ABOUT THIS EXERCISE:
Count how many lines in the following data hold the word "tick". Your answer is the number and nothing else.

Stored entries:

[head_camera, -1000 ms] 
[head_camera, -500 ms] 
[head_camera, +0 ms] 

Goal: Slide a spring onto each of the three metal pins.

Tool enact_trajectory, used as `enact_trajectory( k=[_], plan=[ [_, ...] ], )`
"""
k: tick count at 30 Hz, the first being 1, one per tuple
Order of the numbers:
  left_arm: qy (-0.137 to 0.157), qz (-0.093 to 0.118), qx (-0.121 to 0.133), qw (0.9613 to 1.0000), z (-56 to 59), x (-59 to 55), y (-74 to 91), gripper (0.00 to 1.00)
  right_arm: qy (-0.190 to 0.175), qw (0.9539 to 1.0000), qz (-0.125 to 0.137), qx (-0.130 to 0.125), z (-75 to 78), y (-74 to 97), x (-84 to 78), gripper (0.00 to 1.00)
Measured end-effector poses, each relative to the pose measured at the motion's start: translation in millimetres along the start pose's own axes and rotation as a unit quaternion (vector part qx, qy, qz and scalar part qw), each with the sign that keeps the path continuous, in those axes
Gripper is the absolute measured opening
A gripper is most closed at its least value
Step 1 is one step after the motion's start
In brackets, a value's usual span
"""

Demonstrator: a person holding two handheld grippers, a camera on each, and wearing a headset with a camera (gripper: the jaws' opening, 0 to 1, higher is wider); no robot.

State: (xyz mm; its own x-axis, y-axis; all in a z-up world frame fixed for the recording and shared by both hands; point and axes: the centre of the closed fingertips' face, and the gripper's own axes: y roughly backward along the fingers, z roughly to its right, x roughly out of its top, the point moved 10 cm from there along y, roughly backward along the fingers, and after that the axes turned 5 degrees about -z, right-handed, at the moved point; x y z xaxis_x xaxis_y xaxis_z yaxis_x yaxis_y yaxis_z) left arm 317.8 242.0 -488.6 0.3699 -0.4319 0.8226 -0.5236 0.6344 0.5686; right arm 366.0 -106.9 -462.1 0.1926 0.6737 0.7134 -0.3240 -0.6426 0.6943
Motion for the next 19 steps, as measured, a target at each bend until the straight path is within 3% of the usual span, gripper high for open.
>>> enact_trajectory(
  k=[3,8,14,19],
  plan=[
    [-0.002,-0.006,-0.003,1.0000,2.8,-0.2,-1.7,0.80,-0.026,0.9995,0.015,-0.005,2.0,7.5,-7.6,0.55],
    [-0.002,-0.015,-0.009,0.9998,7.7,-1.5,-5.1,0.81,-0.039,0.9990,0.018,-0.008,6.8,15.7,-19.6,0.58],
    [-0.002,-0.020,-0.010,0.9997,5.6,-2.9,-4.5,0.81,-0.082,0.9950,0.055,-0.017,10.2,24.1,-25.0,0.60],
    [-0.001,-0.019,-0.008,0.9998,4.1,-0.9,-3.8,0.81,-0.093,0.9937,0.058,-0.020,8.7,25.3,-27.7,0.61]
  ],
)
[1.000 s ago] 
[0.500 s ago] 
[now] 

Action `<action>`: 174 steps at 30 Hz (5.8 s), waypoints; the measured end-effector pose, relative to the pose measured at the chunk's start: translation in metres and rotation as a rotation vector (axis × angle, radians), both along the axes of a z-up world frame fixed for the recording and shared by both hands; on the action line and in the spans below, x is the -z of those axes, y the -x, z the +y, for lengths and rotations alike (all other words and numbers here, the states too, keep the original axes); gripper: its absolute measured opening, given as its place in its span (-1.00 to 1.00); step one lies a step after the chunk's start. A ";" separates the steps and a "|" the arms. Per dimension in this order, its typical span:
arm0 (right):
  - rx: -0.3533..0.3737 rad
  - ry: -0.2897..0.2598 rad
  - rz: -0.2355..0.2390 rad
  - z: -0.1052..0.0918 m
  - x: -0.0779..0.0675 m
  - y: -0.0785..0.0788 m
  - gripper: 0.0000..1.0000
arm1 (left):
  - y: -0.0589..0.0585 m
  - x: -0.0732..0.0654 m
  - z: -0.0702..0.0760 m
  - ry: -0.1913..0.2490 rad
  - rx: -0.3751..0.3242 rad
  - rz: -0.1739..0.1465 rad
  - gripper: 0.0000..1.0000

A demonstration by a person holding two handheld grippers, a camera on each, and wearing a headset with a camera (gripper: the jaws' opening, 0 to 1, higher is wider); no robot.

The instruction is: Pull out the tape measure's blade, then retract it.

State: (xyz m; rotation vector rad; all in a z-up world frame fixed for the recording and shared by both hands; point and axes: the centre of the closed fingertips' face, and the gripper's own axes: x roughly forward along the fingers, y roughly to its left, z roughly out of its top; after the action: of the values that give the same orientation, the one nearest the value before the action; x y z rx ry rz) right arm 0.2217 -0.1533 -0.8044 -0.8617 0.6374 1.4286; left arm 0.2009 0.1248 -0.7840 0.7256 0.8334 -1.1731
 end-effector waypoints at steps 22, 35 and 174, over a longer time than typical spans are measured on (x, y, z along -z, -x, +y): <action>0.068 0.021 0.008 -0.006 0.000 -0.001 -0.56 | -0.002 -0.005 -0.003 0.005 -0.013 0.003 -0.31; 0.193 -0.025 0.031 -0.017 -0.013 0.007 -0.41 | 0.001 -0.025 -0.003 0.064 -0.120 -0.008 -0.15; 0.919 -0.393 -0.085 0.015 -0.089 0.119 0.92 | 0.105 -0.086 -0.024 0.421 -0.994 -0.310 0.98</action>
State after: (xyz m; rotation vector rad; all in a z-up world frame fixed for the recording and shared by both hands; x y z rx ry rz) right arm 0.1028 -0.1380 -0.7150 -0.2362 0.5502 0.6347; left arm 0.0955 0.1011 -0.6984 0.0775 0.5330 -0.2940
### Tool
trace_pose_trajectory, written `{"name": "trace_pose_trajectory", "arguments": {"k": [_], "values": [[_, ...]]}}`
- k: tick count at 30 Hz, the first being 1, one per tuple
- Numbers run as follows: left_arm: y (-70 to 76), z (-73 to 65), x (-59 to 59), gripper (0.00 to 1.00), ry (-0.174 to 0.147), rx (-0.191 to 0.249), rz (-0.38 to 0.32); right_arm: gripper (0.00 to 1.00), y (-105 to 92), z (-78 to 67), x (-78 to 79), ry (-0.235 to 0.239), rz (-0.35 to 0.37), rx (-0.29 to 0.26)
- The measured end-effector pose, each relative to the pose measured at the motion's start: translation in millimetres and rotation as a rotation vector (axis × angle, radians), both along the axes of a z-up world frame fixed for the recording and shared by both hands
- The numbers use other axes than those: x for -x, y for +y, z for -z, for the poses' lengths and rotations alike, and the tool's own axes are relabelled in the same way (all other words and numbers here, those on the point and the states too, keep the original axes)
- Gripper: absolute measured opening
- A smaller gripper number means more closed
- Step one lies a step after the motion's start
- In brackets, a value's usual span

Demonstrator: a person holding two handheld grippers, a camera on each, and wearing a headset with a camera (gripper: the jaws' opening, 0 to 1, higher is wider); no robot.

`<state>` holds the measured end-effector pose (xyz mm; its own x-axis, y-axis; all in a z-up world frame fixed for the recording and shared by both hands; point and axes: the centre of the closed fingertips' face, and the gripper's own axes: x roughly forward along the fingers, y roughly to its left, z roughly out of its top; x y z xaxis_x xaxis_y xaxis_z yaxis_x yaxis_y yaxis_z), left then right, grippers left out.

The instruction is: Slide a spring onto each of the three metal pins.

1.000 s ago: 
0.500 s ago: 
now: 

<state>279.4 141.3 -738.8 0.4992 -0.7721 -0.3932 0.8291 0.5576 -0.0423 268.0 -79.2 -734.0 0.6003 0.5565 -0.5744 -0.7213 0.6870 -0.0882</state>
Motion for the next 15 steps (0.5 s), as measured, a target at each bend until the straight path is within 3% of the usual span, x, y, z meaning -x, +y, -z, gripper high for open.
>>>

RESULT OF THE TASK:
2